"Lovelace" tells the story of pioneering 1970s porn queen Linda Lovelace from two perspectives.
First, the public view of how a young Catholic woman achieved fame by using her freckled, girl-next-door appeal to revolutionize the seedy porn business by starring in "Deep Throat," the groundbreaking X-rated comedy hit that attracted mainstream couples into America's adult movie theaters for the first time.
"Lovelace"★ ★ ½
Starring: Amanda Seyfried, Peter Sarsgaard, Sharon Stone, Robert Patrick, Hank Azaria
Directed by: Rob Epstein and Jeffrey Friedman
Other: A Radius-TWC release. Rated R for strong sexual situations, language, smoking. 92 minutes
The second view, from the star's perspective, comes later, when "Lovelace" replays the events we've just witnessed, this time with the behind-the-scenes rape and violence that her husband Chuck Traynor meted out to keep his new wife functioning as a moneymaking sex slave.

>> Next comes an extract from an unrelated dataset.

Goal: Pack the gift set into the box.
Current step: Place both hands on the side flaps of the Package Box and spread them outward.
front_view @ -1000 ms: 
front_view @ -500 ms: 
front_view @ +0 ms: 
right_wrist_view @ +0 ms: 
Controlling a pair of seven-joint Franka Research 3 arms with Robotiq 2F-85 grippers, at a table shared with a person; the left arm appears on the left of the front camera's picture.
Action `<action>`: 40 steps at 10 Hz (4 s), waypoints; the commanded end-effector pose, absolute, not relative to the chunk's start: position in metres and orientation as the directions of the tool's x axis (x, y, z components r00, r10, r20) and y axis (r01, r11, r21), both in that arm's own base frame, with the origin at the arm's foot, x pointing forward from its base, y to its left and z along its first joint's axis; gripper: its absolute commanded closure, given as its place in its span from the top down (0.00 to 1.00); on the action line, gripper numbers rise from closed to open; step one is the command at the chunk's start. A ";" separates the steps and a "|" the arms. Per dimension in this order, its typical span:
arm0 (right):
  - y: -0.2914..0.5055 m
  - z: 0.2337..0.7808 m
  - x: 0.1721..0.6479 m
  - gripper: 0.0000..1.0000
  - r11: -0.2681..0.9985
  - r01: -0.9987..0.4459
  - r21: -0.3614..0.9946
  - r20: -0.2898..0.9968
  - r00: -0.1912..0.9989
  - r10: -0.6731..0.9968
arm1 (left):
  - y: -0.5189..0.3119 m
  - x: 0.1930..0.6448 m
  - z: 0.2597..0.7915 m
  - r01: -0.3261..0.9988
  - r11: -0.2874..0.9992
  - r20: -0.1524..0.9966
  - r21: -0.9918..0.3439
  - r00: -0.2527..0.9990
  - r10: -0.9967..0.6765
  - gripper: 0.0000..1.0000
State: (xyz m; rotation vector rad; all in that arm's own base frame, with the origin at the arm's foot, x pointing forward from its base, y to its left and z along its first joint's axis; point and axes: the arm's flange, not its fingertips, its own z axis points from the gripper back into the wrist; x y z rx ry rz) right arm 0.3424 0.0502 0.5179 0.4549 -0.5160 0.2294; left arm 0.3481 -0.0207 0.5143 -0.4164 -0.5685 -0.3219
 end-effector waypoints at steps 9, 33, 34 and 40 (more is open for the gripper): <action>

Stripped of its salacious subject matter, "Lovelace" is standard Lifetime cable channel boilerplate stuff: innocent girl hooks up with fascinating man who abuses her. She survives, stronger and smarter, and writes a book about her ordeal, this one succinctly titled "Ordeal."
Directed by Rob Epstein and Jeffrey Friedman, "Lovelace" goes through its made-for-TV paces, buoyed by a terrific cast that supplies the movie with modest dramatic sparks.
Amanda Seyfried (taking over for original star Lindsay Lohan) brings a sunny, salubrious appeal to Linda Boreman, the relatively sheltered daughter of a cop (Robert Patrick) and his stoically traditional wife (former sex symbol Sharon Stone).
An older, seemingly more sophisticated man named Chuck (Peter Sarsgaard in an amazingly restrained, perfectly measured performance) sweeps her off her feet. He's attentive, sweet and polite. And very worldly.
He teaches his young bride sex skills that impress legendary adult film director Gerard Domiano (Hank Azaria) and his producer (Bobby Cannavale) so much they're willing to overlook the fact that the skinny Linda doesn't conform to the standard adult star image.
Linda takes the stage name Lovelace and makes movie history with her effusive co-star Harry Reems (played with light charm by Adam Brody).
Meanwhile, Chuck personally takes charge of Linda's career, her finances and every aspect of her life.
A prisoner in her own home, Linda finally escapes and seeks harbor with her parents. But Mom turns a deaf ear and tells her daughter she has taken a marriage vow and must obey her husband.
This story follows the similar path of Bob Fosse's lacerating 1983 biopic "Star 80" in which Eric Roberts' abusive husband shotguned to death his sexy wife, Playboy Playmate Dorothy Stratton (Mariel Hemingway), rather than lose control of her. (It's no coincidence that Roberts plays the lie-detector operator at the beginning of "Lovelace.")
Cliff Robertson's spot-on performance nailed the Hugh Hefner persona in "Star 80," unlike James Franco's blandly tentative portrayal here. At first, Hefner comes off as a media demigod. In the later replay, Hefner is revealed to be just another abusive male who uses Linda for his own gratification.
The true, sad story of Linda Lovelace has never been rendered better than writer John Bloom (aka Joe Bob Briggs, the world's greatest drive-in movie critic) in his book "Profoundly Disturbing."
In a tight, conversational, short story format, Bloom captures the essence of the girl who became a generation's sexual fantasy figure.
He writes with such detail and empathy that, by the end, you're touched by the tragedy that was Linda Boreman's brief life -- unlike the banal ending of "Lovelace," which closes with a screen crawl lacking any sense of tragedy at all.